Segment Open

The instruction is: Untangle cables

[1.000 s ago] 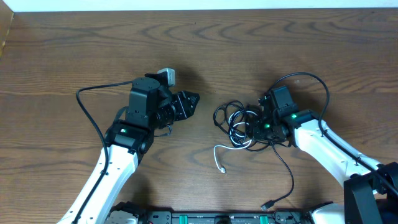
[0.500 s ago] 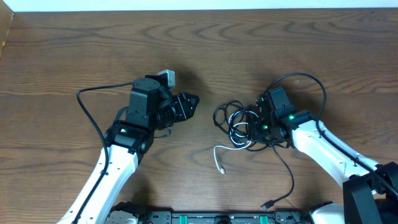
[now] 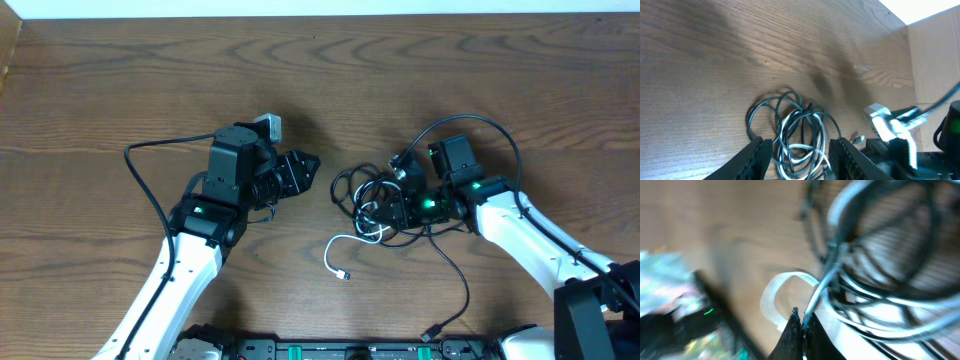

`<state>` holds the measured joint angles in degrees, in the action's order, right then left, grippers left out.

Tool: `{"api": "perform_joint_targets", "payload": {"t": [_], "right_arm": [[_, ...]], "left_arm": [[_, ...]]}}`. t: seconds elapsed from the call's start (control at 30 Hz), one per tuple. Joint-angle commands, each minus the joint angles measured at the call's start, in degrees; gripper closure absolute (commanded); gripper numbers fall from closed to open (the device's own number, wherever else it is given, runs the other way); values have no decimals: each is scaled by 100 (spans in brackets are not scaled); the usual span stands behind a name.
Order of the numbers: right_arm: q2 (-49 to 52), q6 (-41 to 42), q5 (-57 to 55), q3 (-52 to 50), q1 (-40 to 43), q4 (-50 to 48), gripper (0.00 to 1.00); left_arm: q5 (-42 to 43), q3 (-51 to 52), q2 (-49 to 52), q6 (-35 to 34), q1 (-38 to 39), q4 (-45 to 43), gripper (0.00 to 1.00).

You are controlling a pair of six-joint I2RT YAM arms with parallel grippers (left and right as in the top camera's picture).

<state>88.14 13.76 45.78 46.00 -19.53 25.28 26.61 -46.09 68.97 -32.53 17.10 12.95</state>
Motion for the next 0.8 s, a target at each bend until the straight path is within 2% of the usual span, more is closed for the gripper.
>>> {"api": "perform_joint_targets", "payload": {"t": [0.0, 0.2, 0.4, 0.5, 0.57, 0.63, 0.77], "right_arm": [[37, -728, 2170, -11, 197, -254, 99], [37, -555, 3165, -9, 461, -1447, 99], [37, 977, 3176, 2, 728, -3762, 99], [37, 1325, 2979, 2, 817, -4693, 99], [37, 1298, 2391, 2, 839, -4717, 99], [37, 1115, 1512, 2, 839, -4323, 99], [37, 841, -1386, 2, 817, -2837, 99]], "left_arm": [[-33, -26, 26, 81, 13, 9, 56], [-33, -26, 26, 83, 13, 7, 56], [-35, -26, 26, 83, 13, 7, 56], [-33, -26, 26, 81, 13, 4, 56], [-33, -26, 26, 79, 13, 7, 56], [-31, -26, 26, 79, 13, 7, 56], [-31, -26, 26, 79, 13, 9, 56]]}}
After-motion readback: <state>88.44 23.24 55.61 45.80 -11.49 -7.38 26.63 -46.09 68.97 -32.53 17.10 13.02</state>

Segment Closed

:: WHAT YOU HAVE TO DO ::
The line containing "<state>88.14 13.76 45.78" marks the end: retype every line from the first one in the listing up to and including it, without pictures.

:: RESPONSE ::
The instruction is: Untangle cables

[1.000 s ago] 
[0.500 s ago] 
[now] 

`<state>` holds the measured joint angles in degrees, in the action's order, right then left, grippers left out.

Tool: `{"api": "perform_joint_targets", "payload": {"t": [_], "right_arm": [[_, ...]], "left_arm": [[_, ...]]}}`. t: seconds elapsed from the call's start (control at 30 Hz), one per tuple. Joint-angle commands, each minus the joint angles measured at the call's start, in degrees; gripper closure absolute (commanded); gripper numbers fall from closed to open (the device's own number, wherever else it is given, runs the other way); values have no decimals: each is scaled by 100 (spans in brackets are not scaled); the usual span stands behind a name.
Order of the numbers: right_arm: q2 (-49 to 52), q6 (-41 to 42), q5 (-57 to 55), q3 (-52 to 50), q1 (-40 to 43), q4 (-50 to 48), gripper (0.00 to 1.00); left_arm: q5 (-42 to 43), q3 (-51 to 52), q2 (-49 to 52), q6 (-35 to 34), q1 (-38 to 39), q4 (-45 to 43), gripper (0.00 to 1.00).

You are controlling a pair of six-joint I2RT YAM arms with parallel grippers (left and right as in the top camera's picture).

<state>88.14 13.76 45.78 46.00 -19.53 25.28 26.61 -46.09 68.97 -32.53 17.10 12.95</state>

No further output is expected for this exercise.